TeachingSampling package updated

R
Sampling
Author

Andrés Gutiérrez

Published

March 12, 2010

Now it is available the latest version (v. 1.4.9) of the TeachingSampling package. Many colleagues, students and different people (both national and international) have contributed greatly to the development of this package. Although, I must admit that there are still some things that must be adjusted (such as the English grammar in the manual of the package), this entry is dedicated to realize some of these developments that have occurred since the first version (v. 0.7.6).

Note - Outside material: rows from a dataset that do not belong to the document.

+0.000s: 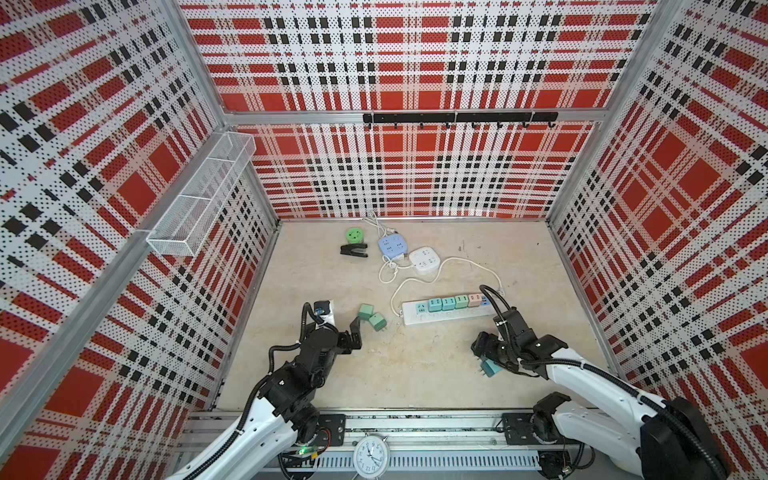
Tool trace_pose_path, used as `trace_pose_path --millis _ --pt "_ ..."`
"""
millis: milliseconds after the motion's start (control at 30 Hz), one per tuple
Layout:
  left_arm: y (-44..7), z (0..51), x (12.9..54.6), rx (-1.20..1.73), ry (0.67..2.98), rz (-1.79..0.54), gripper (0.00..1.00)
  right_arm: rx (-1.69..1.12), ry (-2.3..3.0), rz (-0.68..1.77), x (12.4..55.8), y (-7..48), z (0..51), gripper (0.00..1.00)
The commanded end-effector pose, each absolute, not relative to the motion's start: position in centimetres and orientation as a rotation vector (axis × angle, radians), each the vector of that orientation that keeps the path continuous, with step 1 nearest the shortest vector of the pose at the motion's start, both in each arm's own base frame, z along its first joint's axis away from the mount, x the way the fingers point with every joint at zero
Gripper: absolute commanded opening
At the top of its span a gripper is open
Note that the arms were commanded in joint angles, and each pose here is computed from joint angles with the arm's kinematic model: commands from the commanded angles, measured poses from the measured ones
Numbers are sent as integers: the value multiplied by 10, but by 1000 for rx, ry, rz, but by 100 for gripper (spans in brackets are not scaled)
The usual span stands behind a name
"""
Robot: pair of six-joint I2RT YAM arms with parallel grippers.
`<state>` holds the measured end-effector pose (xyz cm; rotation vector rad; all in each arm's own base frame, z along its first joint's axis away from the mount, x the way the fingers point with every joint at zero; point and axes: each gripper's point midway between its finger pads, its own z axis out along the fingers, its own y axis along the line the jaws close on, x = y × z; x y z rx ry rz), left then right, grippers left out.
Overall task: Insert the plug
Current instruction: 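Move the left gripper over green chargers while the right grasps a teal charger, then raise the teal charger in the right gripper toward the turning left gripper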
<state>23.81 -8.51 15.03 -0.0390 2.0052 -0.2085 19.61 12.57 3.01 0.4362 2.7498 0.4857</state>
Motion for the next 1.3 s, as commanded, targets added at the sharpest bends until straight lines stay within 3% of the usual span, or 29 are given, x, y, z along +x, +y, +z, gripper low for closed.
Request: trace_pose_path --millis 0,400,833,1267 --pt "-80 147 238 -59 2004 -182 99 342 2713 532 211 150 38 87" --pt "-82 147 238 -50 2009 -186 99 58 2752 308 211 188 37 86" --pt "-83 145 238 -45 2017 -182 99 95 2713 206 230 184 28 87" --pt "-84 145 239 -39 2017 -185 99 35 2751 204 233 203 9 72"
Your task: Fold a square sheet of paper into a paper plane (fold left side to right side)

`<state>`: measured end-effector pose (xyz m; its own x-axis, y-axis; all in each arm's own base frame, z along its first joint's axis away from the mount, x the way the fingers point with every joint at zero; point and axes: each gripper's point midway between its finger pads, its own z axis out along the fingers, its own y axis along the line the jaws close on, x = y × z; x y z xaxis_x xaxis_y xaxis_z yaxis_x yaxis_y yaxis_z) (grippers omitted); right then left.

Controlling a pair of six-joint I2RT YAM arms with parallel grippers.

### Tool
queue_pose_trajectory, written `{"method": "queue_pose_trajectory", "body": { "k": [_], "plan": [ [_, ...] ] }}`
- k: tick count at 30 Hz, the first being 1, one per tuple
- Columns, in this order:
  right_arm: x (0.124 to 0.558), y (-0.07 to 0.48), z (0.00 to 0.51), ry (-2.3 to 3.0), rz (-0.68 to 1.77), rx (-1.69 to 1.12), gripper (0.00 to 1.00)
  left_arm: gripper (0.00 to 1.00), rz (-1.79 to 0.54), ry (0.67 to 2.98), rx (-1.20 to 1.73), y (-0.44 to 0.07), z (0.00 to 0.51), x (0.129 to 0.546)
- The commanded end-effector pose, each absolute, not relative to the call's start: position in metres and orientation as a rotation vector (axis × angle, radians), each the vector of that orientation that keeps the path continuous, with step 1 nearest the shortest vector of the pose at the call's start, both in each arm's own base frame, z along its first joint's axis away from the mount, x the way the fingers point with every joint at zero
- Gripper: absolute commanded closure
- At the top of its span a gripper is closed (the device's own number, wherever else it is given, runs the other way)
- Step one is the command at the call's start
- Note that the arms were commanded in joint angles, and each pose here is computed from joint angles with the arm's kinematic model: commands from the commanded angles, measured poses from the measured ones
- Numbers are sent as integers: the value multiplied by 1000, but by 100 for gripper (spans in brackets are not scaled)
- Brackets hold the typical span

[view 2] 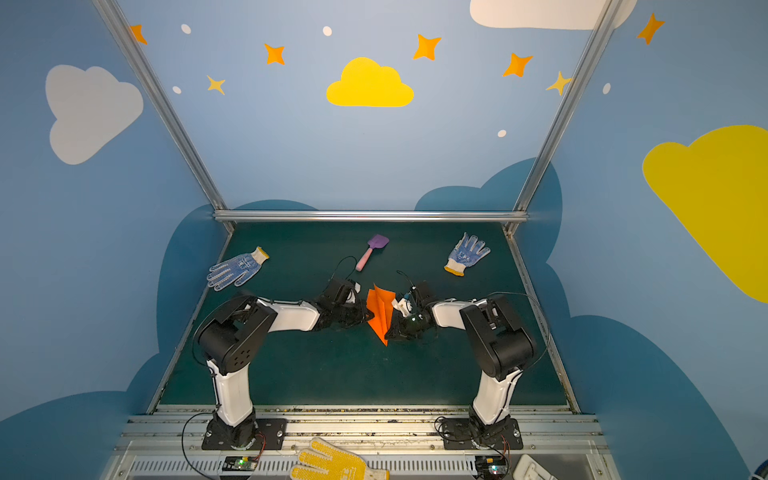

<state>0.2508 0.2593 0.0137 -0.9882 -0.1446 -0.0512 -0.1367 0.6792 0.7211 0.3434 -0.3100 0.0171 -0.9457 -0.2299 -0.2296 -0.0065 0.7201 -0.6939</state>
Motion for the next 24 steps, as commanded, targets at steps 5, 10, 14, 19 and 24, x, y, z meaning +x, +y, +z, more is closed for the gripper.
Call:
{"method": "queue_pose_trajectory", "body": {
  "k": [5,10,14,19,24],
  "plan": [
    [238,230,-25,-2905,-987,58,100,96,-906,2745,-208,-285,-5,324],
    [236,229,-28,-2903,-975,42,100,96,-1012,2665,-73,-300,31,326],
    [237,229,-29,-2898,-972,40,100,96,-1101,2650,27,-316,43,317],
    [235,228,-31,-2895,-964,30,100,96,-1168,2639,125,-332,45,308],
    [235,228,-32,-2893,-963,28,100,96,-1206,2632,162,-341,44,307]
  ]
}}
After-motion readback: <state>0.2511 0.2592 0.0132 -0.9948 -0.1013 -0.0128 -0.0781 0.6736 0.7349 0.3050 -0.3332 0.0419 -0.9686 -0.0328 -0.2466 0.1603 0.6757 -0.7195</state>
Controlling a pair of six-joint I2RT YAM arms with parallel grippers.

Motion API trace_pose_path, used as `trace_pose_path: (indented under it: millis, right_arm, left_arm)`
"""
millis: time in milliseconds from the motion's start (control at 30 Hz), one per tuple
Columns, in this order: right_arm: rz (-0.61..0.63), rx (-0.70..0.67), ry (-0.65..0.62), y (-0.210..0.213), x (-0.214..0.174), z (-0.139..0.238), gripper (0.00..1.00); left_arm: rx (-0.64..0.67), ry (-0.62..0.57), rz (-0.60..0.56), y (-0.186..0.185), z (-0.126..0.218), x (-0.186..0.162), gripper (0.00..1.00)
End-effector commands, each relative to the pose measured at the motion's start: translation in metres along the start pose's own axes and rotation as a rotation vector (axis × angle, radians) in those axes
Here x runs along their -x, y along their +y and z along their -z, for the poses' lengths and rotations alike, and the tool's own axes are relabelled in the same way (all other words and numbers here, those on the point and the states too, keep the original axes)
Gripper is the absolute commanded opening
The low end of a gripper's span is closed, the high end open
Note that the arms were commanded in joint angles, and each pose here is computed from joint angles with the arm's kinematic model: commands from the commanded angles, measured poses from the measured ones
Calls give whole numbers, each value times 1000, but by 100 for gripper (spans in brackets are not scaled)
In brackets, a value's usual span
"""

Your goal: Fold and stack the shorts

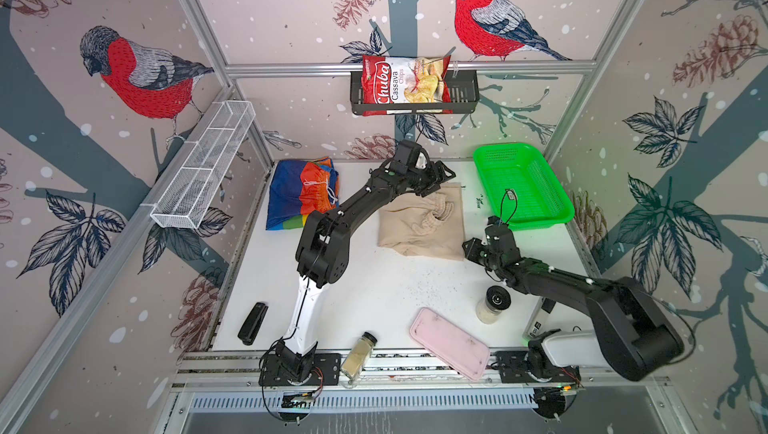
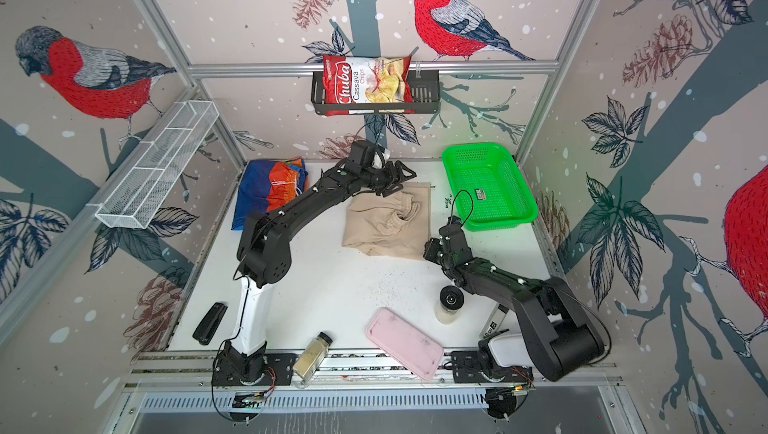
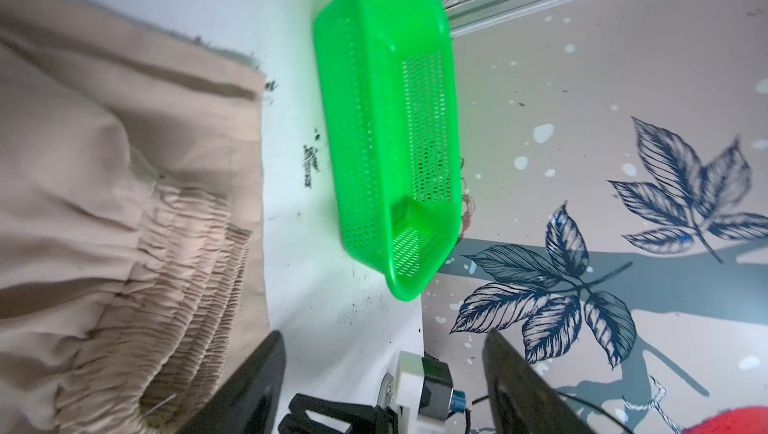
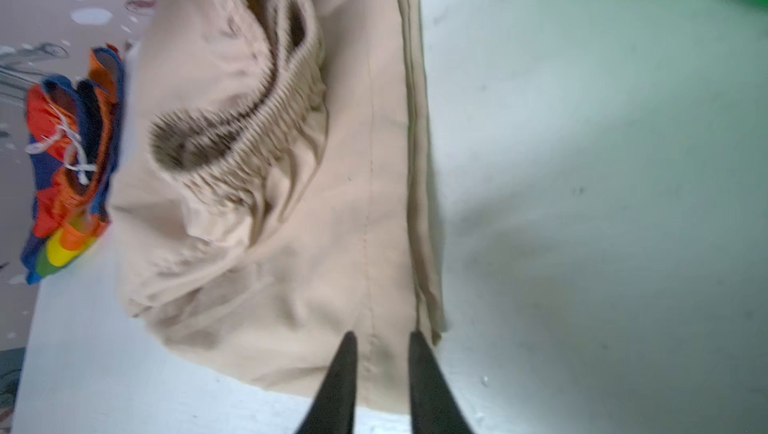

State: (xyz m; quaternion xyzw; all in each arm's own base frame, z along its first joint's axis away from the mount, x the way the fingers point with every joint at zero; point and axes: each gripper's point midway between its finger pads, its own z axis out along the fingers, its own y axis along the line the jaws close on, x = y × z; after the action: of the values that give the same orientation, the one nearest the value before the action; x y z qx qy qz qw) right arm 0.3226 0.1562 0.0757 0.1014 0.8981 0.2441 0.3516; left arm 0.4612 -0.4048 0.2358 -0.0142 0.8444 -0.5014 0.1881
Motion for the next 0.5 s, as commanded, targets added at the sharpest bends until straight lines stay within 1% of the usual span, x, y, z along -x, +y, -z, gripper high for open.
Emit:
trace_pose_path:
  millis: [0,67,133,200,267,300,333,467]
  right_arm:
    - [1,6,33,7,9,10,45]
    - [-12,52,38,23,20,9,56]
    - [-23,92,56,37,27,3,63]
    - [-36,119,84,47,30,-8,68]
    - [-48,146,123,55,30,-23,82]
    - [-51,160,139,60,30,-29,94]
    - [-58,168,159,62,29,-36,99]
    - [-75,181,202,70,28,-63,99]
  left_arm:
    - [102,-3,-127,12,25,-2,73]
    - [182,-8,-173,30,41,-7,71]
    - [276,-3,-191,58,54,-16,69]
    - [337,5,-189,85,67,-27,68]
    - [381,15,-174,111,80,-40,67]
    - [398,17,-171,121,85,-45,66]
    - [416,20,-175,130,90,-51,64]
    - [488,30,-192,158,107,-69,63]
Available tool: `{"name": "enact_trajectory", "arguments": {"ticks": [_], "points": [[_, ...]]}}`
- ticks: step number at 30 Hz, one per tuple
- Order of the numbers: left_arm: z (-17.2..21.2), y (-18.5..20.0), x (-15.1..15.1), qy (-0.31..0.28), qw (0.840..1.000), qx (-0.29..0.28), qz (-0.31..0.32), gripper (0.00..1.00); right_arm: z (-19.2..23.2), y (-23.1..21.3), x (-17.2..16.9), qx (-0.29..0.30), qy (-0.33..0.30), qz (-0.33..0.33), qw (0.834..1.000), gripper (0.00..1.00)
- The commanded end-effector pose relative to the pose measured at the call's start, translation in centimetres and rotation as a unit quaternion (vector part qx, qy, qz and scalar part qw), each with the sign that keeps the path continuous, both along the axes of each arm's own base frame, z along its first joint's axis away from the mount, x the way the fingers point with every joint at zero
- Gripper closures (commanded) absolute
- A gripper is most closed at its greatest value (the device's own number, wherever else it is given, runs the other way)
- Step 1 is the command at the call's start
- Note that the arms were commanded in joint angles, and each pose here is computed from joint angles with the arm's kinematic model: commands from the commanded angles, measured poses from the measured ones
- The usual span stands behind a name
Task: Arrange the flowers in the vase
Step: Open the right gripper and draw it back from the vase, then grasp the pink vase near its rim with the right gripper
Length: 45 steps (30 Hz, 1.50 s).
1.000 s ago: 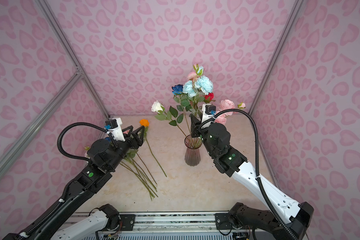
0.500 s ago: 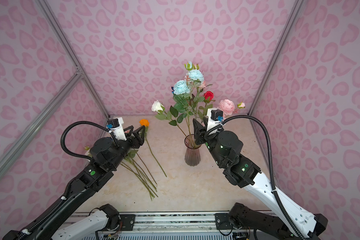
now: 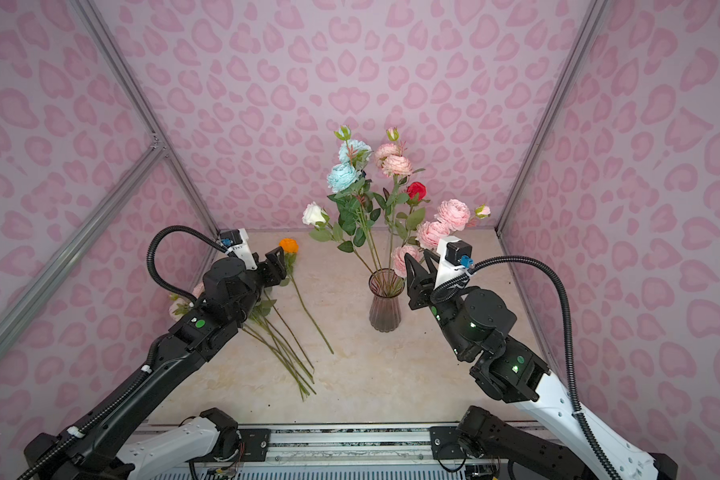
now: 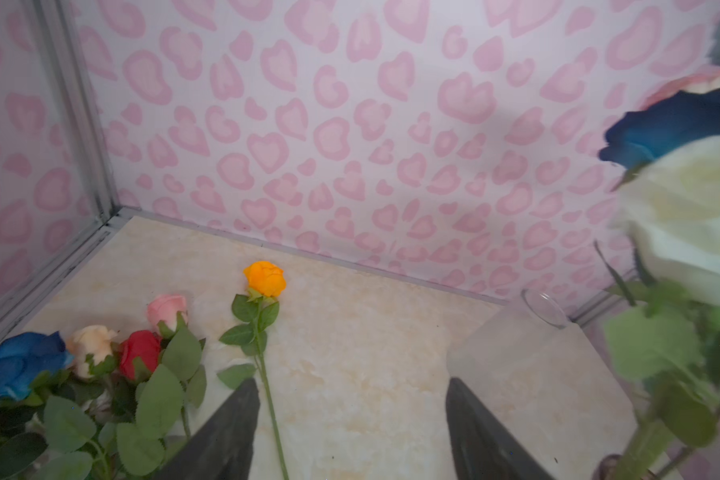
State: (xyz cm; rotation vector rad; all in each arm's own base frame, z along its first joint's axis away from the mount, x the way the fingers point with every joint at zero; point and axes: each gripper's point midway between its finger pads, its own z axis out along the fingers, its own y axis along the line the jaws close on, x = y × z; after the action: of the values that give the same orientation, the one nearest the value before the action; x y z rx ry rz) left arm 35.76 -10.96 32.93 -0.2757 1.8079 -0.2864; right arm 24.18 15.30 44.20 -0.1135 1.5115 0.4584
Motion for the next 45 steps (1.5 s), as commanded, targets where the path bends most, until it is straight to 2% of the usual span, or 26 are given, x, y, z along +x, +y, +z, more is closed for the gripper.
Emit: {"name": "enact_trajectory", "arguments": {"ticks": [1, 5, 10, 14, 16, 19, 23, 28, 34, 37, 41, 45], "points": [[-1.8, 1.7, 0.9, 0.044, 0.997, -0.025, 0.052, 0.28, -0.9, -0.5, -0.4, -0.005, 0.005, -0.001, 1.0, 0.56], [-4.4, 2.4, 1.7, 0.095, 0.992, -0.045, 0.07, 0.31, -1.8, -1.0, -0.8, 0.005, 0.004, -0.001, 1.0, 0.57], [-8.2, 2.4, 1.1, 0.139, 0.984, -0.075, 0.077, 0.32, -3.7, -1.2, -0.9, -0.011, 0.023, -0.004, 1.0, 0.57], [-12.4, 1.3, 0.4, 0.188, 0.976, -0.095, 0.058, 0.33, -6.8, -2.4, -0.6, -0.001, 0.07, -0.035, 0.997, 0.54], [-14.7, 1.0, -0.2, 0.221, 0.969, -0.096, 0.056, 0.34, -8.4, -3.9, -0.2, 0.007, 0.108, -0.076, 0.991, 0.52], [-16.2, 0.7, -0.7, 0.242, 0.965, -0.09, 0.044, 0.36, -10.4, -5.5, 0.0, 0.019, 0.162, -0.105, 0.981, 0.52], [-16.2, 0.9, -1.4, 0.243, 0.966, -0.08, 0.036, 0.36, -12.7, -7.1, -0.5, 0.037, 0.229, -0.118, 0.966, 0.52], [-16.3, 1.4, -2.8, 0.233, 0.968, -0.091, 0.036, 0.36, -15.0, -7.6, -1.5, 0.092, 0.297, -0.112, 0.944, 0.54], [-16.2, 1.6, -4.3, 0.22, 0.97, -0.104, 0.022, 0.36, -17.9, -3.9, -0.7, 0.139, 0.406, -0.036, 0.903, 0.6], [-15.8, 1.4, -4.9, 0.21, 0.971, -0.112, 0.008, 0.36, -18.0, -2.1, 0.6, 0.153, 0.425, -0.007, 0.892, 0.61], [-15.2, 0.9, -5.5, 0.203, 0.972, -0.121, -0.016, 0.36, -18.2, -0.6, 2.7, 0.164, 0.442, 0.0, 0.882, 0.58], [-14.8, 1.0, -6.1, 0.194, 0.973, -0.122, -0.024, 0.36, -19.7, 0.6, 4.3, 0.163, 0.471, -0.003, 0.867, 0.63]]}}
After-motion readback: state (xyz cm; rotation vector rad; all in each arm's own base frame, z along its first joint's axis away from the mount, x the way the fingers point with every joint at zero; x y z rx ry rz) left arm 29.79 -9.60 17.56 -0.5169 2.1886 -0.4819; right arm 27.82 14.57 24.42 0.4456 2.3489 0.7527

Finally, I emphasize - in a limited example - how useful this package may be in order to clarify basic concepts that must be rooted in the first classes of a course of sampling. In particular, I will refer to sampling with replacement: A sampling design is said with replacement if the resulting samples may contain repeated elements. Thus, the student may assert - incorrectly - that the set of all possible samples with replacement of size m = 2 in a population of size N = 3 is given by:

[,1] [,2]

[1, ] 1 1

[2, ] 1 2

[3, ] 1 3

[4, ] 2 1

[5, ] 2 2

[6, ] 2 3

[7, ] 3 1

[8, ] 3 2

[9, ] 3 3

The popular belief says that the number of possible with-replacement samples is equal to N ^ m. Well, this is not precisely true. Using the function SupportWR we realize that the number of samples, in a well-defined sampling support, is smaller.

SupportWR(3,2)

[,1] [,2]

[1, ] 1 1

[2, ] 1 2

[3, ] 1 3

[4, ] 2 2

[5, ] 2 3

[6, ] 3 3

Then the teacher can introduce the theoretical definition of the sampling design with replacement (that is not in Särndal et.al. 1992, but it is in Tillé 2006) and claim that the number of samples in the real support is equal to (M + m-1) combined (m) and that even if every element has equal probability of selection pk = 1 / N, not all samples are equally likely. This, results directly by linking the with-replacement sampling design to the multinomial distribution.

Finally, as a positive balance, I have to say that the TeachingSampling package, which was intended as a classroom tool for the professor of survey sampling, is being used by professionals and practitioner statisticians working for official institutions and marketing companies.